C’est à cela qu’un disciple est appelé à être attentif : non à l’impureté d’autrui, mais à la sienne propre, puisque personne n’en est exempt. Être attentif à ne pas prononcer de paroles faussées, médisantes sur autrui ou sur Dieu, à ne pas commettre d’actes brisant les relations d’autrui, à ne couvrir personne de lèpre.

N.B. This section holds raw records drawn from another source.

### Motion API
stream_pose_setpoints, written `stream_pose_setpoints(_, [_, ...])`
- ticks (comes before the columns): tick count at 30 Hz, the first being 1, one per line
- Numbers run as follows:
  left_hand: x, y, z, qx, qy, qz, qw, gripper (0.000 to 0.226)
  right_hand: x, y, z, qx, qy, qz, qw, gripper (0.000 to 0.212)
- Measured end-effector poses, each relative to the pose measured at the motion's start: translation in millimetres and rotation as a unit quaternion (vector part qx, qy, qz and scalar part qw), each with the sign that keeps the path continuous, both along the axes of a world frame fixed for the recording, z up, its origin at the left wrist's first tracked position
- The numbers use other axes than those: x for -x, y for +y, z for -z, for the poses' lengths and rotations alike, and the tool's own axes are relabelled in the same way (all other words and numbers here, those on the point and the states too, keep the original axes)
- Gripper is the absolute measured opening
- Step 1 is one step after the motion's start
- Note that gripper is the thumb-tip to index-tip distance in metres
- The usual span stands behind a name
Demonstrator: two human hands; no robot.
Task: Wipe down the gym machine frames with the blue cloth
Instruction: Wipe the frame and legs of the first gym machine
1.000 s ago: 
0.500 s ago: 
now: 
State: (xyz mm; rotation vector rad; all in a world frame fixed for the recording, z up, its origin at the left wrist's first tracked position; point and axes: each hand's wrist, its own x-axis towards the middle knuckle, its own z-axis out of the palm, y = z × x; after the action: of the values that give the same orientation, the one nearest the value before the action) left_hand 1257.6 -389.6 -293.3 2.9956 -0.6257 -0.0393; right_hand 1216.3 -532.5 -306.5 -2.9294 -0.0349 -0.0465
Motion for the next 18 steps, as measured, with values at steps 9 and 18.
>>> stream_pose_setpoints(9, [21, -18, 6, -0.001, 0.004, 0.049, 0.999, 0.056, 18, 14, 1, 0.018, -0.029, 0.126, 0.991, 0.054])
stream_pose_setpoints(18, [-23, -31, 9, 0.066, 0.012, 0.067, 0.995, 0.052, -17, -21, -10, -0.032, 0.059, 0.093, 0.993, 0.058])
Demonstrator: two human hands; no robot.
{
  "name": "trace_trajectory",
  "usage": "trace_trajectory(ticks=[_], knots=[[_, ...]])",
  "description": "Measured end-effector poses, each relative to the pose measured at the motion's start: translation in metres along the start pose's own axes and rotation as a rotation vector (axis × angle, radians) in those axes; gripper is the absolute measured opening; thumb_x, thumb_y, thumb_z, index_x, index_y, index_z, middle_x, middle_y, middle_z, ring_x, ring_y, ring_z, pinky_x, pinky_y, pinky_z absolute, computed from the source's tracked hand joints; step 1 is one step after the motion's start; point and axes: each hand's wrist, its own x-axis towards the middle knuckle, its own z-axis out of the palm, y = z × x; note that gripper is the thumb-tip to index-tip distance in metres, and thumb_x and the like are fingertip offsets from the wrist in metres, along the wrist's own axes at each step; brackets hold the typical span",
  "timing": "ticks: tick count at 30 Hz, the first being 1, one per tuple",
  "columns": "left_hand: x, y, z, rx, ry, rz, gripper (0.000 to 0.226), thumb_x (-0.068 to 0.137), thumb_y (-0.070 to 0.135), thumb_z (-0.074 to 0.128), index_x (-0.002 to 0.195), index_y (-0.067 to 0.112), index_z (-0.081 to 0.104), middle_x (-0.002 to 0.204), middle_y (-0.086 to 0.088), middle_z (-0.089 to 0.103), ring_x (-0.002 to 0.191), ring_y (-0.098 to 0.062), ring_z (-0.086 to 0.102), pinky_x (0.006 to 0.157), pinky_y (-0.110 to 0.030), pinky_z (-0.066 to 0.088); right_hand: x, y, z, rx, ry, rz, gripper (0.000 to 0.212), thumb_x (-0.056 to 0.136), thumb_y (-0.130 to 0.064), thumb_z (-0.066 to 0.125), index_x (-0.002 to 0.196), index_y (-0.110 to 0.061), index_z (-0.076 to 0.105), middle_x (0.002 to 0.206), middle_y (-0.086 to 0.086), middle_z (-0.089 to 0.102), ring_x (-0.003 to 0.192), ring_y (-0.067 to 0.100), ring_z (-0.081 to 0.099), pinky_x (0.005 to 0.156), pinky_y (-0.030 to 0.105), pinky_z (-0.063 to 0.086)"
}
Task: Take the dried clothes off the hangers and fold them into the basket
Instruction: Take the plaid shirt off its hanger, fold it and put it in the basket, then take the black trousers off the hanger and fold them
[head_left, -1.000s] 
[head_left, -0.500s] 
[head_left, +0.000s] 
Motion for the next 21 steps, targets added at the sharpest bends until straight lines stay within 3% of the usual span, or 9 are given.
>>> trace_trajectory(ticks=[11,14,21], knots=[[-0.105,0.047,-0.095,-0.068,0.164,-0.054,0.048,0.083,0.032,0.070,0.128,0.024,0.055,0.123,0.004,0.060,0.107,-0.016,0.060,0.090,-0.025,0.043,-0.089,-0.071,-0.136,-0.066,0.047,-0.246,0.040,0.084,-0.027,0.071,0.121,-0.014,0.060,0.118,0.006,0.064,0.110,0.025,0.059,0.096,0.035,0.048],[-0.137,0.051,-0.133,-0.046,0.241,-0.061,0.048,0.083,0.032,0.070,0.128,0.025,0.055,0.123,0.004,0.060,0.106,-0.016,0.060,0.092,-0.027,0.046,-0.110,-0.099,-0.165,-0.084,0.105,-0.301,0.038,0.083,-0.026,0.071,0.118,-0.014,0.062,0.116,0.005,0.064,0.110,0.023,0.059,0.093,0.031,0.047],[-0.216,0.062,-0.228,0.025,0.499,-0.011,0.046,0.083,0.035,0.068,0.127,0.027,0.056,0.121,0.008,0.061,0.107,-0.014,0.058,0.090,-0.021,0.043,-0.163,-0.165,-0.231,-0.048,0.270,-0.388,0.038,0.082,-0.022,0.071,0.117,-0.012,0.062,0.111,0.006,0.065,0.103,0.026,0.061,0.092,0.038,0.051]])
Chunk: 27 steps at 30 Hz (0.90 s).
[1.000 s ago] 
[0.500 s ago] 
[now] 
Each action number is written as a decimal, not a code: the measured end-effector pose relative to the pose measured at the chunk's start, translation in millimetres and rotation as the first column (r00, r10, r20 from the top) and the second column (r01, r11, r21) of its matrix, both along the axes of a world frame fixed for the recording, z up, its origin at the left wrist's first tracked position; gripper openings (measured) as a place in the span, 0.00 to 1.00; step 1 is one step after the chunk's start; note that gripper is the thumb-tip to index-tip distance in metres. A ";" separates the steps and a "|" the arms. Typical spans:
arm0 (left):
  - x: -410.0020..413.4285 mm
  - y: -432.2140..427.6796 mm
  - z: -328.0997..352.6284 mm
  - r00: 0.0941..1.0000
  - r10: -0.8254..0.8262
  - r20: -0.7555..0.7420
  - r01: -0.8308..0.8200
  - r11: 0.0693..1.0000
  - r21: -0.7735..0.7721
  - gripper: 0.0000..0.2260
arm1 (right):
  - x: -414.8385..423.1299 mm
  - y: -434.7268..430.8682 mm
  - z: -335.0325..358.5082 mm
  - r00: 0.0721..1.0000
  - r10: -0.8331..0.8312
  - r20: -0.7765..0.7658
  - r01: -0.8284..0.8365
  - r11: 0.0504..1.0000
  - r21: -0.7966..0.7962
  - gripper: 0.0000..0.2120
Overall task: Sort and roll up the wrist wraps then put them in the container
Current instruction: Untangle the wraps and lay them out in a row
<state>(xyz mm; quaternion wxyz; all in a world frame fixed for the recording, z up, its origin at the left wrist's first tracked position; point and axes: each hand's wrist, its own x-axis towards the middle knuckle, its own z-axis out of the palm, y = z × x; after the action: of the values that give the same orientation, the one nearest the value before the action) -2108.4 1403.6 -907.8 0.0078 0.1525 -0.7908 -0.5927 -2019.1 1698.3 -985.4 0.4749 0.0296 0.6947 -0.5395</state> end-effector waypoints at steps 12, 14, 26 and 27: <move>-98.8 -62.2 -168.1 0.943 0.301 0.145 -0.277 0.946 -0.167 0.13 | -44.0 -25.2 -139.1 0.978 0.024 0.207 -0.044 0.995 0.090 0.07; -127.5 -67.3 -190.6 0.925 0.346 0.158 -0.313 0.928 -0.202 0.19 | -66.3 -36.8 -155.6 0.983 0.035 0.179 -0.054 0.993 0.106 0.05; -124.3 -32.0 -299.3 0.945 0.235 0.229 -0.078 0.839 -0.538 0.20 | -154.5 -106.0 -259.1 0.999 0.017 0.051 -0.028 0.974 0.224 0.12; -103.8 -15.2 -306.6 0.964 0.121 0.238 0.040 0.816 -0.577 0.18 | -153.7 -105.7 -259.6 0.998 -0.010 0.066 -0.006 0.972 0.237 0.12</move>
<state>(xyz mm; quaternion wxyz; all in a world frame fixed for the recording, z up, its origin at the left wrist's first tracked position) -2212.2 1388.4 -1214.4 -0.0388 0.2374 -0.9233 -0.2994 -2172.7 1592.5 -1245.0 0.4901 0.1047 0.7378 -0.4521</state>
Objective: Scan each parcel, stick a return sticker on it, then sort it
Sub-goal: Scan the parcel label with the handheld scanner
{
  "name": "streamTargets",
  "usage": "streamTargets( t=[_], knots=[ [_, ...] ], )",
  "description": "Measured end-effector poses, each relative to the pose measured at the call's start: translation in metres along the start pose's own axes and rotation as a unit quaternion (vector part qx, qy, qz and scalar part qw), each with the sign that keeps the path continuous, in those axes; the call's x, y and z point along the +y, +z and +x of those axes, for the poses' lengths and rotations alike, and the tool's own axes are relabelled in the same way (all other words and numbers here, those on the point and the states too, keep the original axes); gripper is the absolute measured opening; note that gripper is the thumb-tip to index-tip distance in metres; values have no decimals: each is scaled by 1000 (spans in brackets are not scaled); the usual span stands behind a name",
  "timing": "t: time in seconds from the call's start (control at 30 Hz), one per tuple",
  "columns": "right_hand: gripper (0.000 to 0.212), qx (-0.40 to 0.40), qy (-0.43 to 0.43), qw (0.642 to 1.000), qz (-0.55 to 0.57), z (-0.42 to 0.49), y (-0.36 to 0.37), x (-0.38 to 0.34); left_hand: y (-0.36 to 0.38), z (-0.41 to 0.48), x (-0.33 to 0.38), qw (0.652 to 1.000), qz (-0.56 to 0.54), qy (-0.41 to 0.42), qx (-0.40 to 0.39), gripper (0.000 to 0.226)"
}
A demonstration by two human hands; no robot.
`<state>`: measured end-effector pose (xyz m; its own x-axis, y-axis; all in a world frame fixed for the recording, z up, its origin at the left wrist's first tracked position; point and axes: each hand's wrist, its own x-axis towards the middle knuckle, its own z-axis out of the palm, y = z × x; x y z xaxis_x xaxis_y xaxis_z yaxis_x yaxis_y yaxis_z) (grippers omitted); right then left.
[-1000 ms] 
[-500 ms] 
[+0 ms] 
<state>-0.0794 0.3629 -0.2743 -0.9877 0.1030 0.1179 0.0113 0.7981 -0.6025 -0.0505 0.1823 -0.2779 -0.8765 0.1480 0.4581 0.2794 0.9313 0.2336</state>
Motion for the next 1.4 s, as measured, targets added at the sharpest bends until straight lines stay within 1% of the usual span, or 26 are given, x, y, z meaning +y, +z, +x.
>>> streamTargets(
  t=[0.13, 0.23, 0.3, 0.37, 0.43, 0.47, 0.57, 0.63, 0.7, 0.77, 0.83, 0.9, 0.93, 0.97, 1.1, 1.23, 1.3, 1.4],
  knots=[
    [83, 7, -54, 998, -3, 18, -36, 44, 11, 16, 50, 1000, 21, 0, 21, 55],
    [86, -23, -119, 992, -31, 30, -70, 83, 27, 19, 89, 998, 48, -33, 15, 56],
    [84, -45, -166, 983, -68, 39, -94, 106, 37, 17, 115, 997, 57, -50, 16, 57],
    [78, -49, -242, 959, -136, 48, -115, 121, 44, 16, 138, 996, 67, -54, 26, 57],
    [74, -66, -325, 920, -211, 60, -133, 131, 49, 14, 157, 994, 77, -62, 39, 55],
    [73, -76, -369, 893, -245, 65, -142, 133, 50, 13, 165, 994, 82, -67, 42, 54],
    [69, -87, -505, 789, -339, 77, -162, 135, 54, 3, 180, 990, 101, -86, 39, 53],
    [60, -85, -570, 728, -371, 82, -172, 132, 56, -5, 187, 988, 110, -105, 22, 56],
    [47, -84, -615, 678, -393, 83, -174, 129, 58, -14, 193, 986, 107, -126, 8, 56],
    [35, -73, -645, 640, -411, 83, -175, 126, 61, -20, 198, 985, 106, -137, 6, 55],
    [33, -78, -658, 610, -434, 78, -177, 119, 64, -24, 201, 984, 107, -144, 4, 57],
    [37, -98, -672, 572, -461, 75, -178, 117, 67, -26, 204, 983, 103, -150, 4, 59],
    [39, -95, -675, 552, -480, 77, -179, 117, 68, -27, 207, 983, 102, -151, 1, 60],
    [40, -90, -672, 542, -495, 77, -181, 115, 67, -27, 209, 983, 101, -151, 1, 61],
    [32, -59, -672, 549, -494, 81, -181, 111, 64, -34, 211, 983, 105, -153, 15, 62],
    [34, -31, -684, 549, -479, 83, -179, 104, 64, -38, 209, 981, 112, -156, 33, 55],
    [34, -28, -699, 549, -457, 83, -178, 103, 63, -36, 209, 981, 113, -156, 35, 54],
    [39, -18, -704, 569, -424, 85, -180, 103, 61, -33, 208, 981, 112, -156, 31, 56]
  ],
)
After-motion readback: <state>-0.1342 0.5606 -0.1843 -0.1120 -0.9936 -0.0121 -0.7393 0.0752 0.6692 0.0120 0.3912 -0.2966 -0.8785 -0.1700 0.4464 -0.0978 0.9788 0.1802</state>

C’est à cela qu’un disciple est appelé à être attentif : à ne pas se laisser séduire par une conception de la pureté qui conduit à juger bon tous les moyens de « nettoyer » une personne, un peuple, une situation des impuretés qu’on lui attribue. Cette pureté use toujours de violence, elle conduit toujours à la haine de tout ce qui n’est pas elle. Catherine Chalier rappelle que cet état d’esprit repose seulement sur la peur, sur la fragilité du sentiment de soi et sur la fragilité du bien-fondé des comportements normatifs individuels et collectifs.
C’est à cela qu’un disciple est appelé à être attentif : à ne pas accumuler sur sa compréhension de Dieu ses propres peurs et désirs de puissance, à ne pas étouffer la notion de pureté selon Jésus-Christ sous des conditions visant, si elles sont bien remplies, à s’assurer la protection de Dieu ou une récompense divine.
N’y a-t-il pas déjà eu tant de victimes de cette pureté dévoyée, destructrice, criminelle ?
N’y a-t-il pas déjà eu tant de malheurs et de drames ajoutés à ceux provoqués par une épidémie comme celle du sida ou par une catastrophe naturelle ?

La pureté de Jésus-Christ, c’est de refuser l’enfermement de l’homme couvert de lèpre dans l’état de lépreux et d’impureté. C’est de faire couler pour lui la source créatrice de vie. C’est de s’accorder à la divine volonté de bonté et de justice, de relèvement.
C’est de mettre en œuvre cette force qui veille, qui restaure, qui réintègre.
La lèpre quitte l’homme, elle s’en va de lui, comme une couverture, un poids, un joug qui tombe.

Tendre la main, toucher.
Traverser les jugements et les déclarations.
Abolir les murs et les catégories.
Se rendre proche de celui qui ne peut plus être, qui n’ose plus être et qui peut alors retrouver force vie et goût d’être vivant.
Prendre soin de l’humanité pour qu’elle ne se défasse pas et prendre soin de ne pas défaire l’humain.
Heureux les cœurs purs, car ils verront Dieu.